The fact that mymodel.yaml exists in two separate spots in the hierarchy (model-base/model/schema AND model_base/model/schema) has led to confusion, where people end up editing the readonly model copy and the next make run wipes the changes out.

The second issue with the current configuration is that mymodel.yaml, mymodel.json and mymodel.ttl are all representations of "mymodel", ant it isn't really necessary that YAML be the source. Especially when we introduce ".csv" and other possible formats, it may be of value to maintain the official source in some other syntax.

First approach

There is a pull request in linkml-model (which, in this context, is just another instance of "mymodel") that removes the model-base/model directory and keeps the source in the PyPi image (model_base above and linkml_model). Upon closer examination, it isn't obvious that this is the path we want to take, the reasons being: 1) json/mymodel.json, rdf/mymodel.ttl and model\schema\mymodel.yaml all represent different forms of the same thing. Why are we treating them any different. 2) This approach muddles what seems like a good principle - that _everything in the PyPi (model_base) is read only.

Proposal

1) We return to the previous layout, where the docs and model_base directories are auto-generated. The model source files are contained entirely in the base model directory. 2) We remove the model directory from model_base 3) We add a model_base/yaml directory, which contains the YAML representation of the model 4) Model source definitions in the model/schema directory can be any of the allowable formats (yaml, json, rdf, csv (when finished), etc.) 5) We need to decide whether all of the yaml/json/rdf/csv directories in the PyPi image (model_base/ directory) should be generated or whether the exact source image is maintained instead or both.

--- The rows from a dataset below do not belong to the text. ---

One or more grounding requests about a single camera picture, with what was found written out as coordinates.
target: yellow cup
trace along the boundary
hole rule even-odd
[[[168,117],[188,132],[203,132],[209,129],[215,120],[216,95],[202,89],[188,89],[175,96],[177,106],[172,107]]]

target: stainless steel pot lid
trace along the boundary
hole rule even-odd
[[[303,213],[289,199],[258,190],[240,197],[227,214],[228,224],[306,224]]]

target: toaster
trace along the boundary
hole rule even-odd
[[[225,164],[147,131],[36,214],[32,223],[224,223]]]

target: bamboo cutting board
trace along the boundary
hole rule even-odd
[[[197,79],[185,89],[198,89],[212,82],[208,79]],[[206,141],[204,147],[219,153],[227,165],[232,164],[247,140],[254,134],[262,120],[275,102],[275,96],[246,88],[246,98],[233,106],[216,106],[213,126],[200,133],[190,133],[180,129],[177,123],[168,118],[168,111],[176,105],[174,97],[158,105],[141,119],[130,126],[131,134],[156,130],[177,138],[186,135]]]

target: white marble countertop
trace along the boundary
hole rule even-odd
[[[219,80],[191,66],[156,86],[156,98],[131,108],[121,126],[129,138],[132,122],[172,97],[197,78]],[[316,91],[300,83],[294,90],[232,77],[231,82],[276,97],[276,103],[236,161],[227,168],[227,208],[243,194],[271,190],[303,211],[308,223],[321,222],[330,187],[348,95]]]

WRT item 5, the question would be, were our model/schema directory to contain "mytypes.yaml" and "mymodel.json", would model_base/yaml contain the source mytypes.yaml and the generated mymodel.json and the mymodel/json directory, the generated mytypes.yaml and the source mymodel.json, or whether everything would be generated or whether we had some way to differentiate source from generated.

My own 2 cents on this question is that there isn't any real need to maintain the official source in the pypi distro -- that, as long as our generated YAML is faithful to the original (which it danged well should be), we shouldn't concern ourselves wither imports: [- mymodel:mytypes ] references yaml, json, rdf or something else and whether the import exactly matches the source line for line

Note: - I tried to find some way to tell setup.py that it needed emit model-base/model/schema as model_base/model/schema, but this seems to be a step too far for the generic setup utilities.

hsolbrig commented 3 years ago

Addendum:

The reason that we're so concerned about a fixed layout and by what goes into PyPi is that we want to be able to do the following:

id: https://example.org/myproject/mymodel

prefixes:
    linkml: https://w3id.org/linkml/
    yourmodel:  https://example.org/yourproject/yourmodel/

imports:
    - mysubmodel
    - yourmodel:yourschema
    - linkml:types
    - linkml:extensions

Right now the linkml prefix is hard-coded in the linkml generators. IF https://example.org/yourproject/yourmodel/yourschema.yaml (or, eventually, .json, .rdf, .csv) is accessible over the web, everything works. The following:

Pipfile:
     linkml-runtime = "*"
     your-model = "*"
          ...

won't know where to get a copy of "yourschema.yaml" unless we have a known layout in the site-packages sub-directory.

hsolbrig commented 3 years ago

Addendum 2:

The newest linkml_mode distribution has one additional file, linkml_files.py that provides the the additional information needed by importing packages. Examples of how it can be used can be found in test_linkml_files.py. This could easily be generalized in a way that the LinkML SchemaLoader could search the environment and aggregate the information in the linkml_files.py equivalent, which would allow us to import the versions of particular models we wanted to use or extend.